Tag Archives: National Public Radio

“Thrifter” Alert for National Thrift Shop Day!!!

Throughout the nation volunteers at thrift shops of every stripe, site, specialty, and affiliation are loading the racks, shelves and bins with irresistible bargains sure to capture the gaze and hearts of ardent bargain hunters. National Thrift Shop Day 2015 http://nationaldaycalendar.com/national-thrift-shop-day-august-17/’   comes just in time for shoppers to snag that perfect State Fair outfit or the trendy back-to-school wardrobe for young scholars. Cost conscious consumers heed the data that calculate a cost of $630 to outfit a K-12 learner – though college students may keep clothing costs down they still have to furnish a room, for a statistical average of $899 – which, includes digital gear but omits tuition and fees….!

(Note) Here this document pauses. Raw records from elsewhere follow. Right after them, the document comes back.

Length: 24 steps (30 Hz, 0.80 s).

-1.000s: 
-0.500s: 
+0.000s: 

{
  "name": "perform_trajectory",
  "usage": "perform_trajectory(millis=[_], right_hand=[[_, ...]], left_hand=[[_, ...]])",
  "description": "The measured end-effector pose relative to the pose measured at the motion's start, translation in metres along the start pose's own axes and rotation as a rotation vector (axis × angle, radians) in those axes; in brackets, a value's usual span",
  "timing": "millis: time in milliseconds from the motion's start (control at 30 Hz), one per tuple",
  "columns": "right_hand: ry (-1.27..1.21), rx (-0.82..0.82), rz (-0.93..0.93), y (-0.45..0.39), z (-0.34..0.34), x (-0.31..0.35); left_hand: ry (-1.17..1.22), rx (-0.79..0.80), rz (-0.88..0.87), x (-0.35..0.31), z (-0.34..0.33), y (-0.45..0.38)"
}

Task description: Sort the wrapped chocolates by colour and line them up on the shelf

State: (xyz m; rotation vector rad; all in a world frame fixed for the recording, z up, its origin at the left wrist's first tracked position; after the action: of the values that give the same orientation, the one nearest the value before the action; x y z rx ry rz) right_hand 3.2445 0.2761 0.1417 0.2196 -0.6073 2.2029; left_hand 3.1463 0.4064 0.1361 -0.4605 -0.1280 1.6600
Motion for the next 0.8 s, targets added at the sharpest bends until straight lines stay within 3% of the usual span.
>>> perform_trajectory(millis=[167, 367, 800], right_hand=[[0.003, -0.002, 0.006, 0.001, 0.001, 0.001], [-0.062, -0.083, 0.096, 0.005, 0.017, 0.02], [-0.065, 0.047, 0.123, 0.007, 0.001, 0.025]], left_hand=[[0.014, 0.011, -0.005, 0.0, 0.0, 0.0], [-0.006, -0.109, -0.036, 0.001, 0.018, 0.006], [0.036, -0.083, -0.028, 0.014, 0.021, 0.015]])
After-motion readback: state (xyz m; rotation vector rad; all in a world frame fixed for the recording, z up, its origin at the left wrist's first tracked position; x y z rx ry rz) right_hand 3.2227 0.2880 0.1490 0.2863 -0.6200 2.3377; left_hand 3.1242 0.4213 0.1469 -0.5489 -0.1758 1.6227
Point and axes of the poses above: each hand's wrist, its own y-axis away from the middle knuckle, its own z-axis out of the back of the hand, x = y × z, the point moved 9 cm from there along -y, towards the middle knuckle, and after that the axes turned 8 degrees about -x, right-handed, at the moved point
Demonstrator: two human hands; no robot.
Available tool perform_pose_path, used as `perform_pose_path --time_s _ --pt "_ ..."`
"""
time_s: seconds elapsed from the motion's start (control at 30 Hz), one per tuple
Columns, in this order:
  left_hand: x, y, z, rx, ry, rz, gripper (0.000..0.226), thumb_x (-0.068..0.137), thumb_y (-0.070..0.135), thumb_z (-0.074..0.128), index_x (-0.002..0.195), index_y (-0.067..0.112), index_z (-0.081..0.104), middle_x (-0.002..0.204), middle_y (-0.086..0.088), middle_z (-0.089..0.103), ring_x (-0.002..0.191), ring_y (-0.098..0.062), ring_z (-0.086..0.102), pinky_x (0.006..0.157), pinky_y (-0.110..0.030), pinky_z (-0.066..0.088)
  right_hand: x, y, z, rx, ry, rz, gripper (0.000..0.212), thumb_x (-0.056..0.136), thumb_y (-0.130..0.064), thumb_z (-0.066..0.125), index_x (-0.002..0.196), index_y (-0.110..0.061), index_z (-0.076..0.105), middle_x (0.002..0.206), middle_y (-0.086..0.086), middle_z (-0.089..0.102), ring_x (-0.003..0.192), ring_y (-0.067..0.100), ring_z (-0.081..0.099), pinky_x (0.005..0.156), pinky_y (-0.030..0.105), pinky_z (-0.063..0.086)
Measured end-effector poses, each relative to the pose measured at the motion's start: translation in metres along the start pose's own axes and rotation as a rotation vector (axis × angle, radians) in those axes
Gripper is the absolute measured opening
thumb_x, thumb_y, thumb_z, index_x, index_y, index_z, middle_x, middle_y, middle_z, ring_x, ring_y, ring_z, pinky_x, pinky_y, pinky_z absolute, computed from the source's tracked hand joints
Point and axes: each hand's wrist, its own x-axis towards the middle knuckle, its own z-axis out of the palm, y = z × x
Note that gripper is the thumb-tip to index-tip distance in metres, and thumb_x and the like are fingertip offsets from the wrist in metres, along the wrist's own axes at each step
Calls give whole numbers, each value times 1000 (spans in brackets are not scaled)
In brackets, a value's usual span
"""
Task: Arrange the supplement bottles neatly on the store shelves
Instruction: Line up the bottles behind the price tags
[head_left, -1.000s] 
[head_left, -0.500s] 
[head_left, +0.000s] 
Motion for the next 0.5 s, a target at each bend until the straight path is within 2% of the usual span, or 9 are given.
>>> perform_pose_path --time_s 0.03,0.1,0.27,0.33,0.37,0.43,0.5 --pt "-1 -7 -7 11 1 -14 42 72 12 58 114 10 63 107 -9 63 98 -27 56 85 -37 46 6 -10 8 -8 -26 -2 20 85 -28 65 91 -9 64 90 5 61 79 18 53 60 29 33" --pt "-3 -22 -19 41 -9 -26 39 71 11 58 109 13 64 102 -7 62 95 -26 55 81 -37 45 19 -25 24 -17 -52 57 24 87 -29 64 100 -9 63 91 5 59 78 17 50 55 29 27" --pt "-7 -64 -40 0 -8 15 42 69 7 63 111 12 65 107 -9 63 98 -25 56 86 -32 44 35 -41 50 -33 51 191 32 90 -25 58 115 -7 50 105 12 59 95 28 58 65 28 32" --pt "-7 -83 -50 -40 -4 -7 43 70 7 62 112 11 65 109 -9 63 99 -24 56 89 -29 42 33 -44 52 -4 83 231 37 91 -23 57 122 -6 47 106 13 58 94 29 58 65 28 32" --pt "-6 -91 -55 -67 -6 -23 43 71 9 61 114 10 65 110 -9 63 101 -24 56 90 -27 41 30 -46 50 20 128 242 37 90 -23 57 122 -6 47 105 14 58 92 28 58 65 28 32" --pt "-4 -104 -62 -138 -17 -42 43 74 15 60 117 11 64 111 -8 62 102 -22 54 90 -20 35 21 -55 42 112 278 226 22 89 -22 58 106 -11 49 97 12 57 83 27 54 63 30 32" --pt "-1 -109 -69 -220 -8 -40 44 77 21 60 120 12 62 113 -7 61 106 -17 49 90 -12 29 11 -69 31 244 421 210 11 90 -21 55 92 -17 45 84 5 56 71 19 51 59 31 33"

In her comprehensive study of American frugality journalist Lauren Weber concludes that what’s now called “thrifting” is in the DNA of this nation and its people. Though some historians credit the Puritans for importing the commitment to frugality Weber holds that American penny pinching can also be traced to Revolutionary era necessity. The obligatory habit was elevated to virtue status by the forefathers including Thomas Jefferson, John Adams and Ben Franklin who advised that the wise consumer would “rather to go to bed supperless than rise in debt.”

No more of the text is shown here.